A Call to Action for Dependent Mental Health
I think that one thing that everyone can agree upon is that current pandemic is a thief. It has robbed so many in endless ways. From taking lives, to taking loved ones—our ability to really LIVE during this time, even if we haven’t succumbed to the virus, has been stolen. signersigner
It is no secret that an overseas assignment used to be coveted. There were endless travel opportunities, the ability to immerse yourself into another culture and see the world seemed so glamourous in a way. With COVID-19 an overseas assignment has started to equate to feeling like a caged animal. No longer can we travel, not even to see family. No longer can we even go to the grocery store as a family. Our children, off base at this point, are forced to learn virtually and let me be the first to say—my five year old is NOT having it.
My mental health is dwindling, and I know that I am not the only one. The long gray winter days that tug at my sanity every year are much worse this year. As someone who has struggled my entire life with being happy, the struggle has never felt so insurmountable. I am healthy-ish (an accomplishment for me,) my son and my husband are healthy. My husband has a wonderful career, I have an amazing career. We have great friends, a beautiful home filled with so much love but I’m falling into a rut with no end in sight. Prior to the typical, “Are you speaking to a professional?,” “What about medication?,” “How is your diet?” I’m an open book. I speak with an MFLC regularly. I am on Lexapro, I eat well, I get outside when the sun is shining, I paint, I read, I have hobbies, I no longer drink…I am making every good choice that I am able to make on my own. The next legitimate question from a professional would likely be, “Then what is missing?” The gym. The gym is what is missing. I need to move. I need to feel my body overcoming physical obstacles. My family was lucky enough to purchase a treadmill while we have been here. It was a large purchase but the end justified the means. We made it work. The treadmill broke last week and my spirit went with it.

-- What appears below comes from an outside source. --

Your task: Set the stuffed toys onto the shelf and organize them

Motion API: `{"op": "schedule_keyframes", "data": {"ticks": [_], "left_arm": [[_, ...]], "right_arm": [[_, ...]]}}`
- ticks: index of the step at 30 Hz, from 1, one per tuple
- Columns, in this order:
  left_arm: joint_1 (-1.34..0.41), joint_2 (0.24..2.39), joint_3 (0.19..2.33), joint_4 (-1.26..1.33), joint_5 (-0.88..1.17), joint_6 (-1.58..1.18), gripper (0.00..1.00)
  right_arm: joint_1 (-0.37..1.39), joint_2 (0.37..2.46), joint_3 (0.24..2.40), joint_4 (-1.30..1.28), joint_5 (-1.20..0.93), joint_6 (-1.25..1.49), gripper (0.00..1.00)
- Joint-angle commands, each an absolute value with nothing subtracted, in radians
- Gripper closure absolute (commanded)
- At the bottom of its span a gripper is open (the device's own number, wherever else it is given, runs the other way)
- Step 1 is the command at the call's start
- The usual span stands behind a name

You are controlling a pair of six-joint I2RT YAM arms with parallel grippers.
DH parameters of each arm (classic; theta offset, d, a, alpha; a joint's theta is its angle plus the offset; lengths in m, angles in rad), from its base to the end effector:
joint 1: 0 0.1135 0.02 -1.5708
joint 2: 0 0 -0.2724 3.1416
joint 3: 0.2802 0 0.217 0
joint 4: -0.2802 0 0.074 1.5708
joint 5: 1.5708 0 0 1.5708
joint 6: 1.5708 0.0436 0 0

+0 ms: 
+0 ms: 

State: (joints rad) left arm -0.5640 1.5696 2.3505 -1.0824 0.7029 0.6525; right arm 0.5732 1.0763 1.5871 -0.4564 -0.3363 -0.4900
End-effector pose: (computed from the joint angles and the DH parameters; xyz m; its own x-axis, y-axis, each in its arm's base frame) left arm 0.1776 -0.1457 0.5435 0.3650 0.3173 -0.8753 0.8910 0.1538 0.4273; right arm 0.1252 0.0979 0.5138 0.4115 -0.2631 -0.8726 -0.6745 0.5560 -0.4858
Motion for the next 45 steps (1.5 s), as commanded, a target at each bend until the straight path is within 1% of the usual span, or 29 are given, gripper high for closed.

Our tri-base community is tight here. We all shop at the same commissaries and BXs. We all live locally, our active duty members see the same folks regularly at work and have close contact. We go to the same doctors, our children go to the same schools. I know that this is a very big ask and I promise you I don’t take it lightly. The dependents need gym access. We are suffering in a way that our AD members can’t identify with. They get to go to work, they have a purpose, they interact. We are silently battling ourselves and our children with no break. I’m telling you this as someone who recently had a six month deployment—I was NOT okay. I needed an outlet and that outlet became drinking and I was drowning. I know my story is not the same as everyone else’s but I can guarantee it isn’t the worst out there. Give us a gym. Give us one of the gyms locally, please. The gym by the chapel on Mildenhall—the smallest one, beggars can’t be choosers. We understand that we all must take full responsibility should we choose to use it. That all safety precautions from masking the entire time to wiping down surfaces are mandatory. A lot of us are mothers and trust me, I can speak for most when I say, there is nothing worse than mom guilt. We know the precautions we must take in order to not bring this virus to our babies. We protect our own, it is instinctual.
I think I’ve made it apparent that I am take my mental health seriously and that I am doing the best that I can. I’m asking leadership to also take it seriously. There are ways—there have to be ways to do this. Please help us help us. We are the heart of the military while AD are the limbs—you fail the heart you fail the entire system.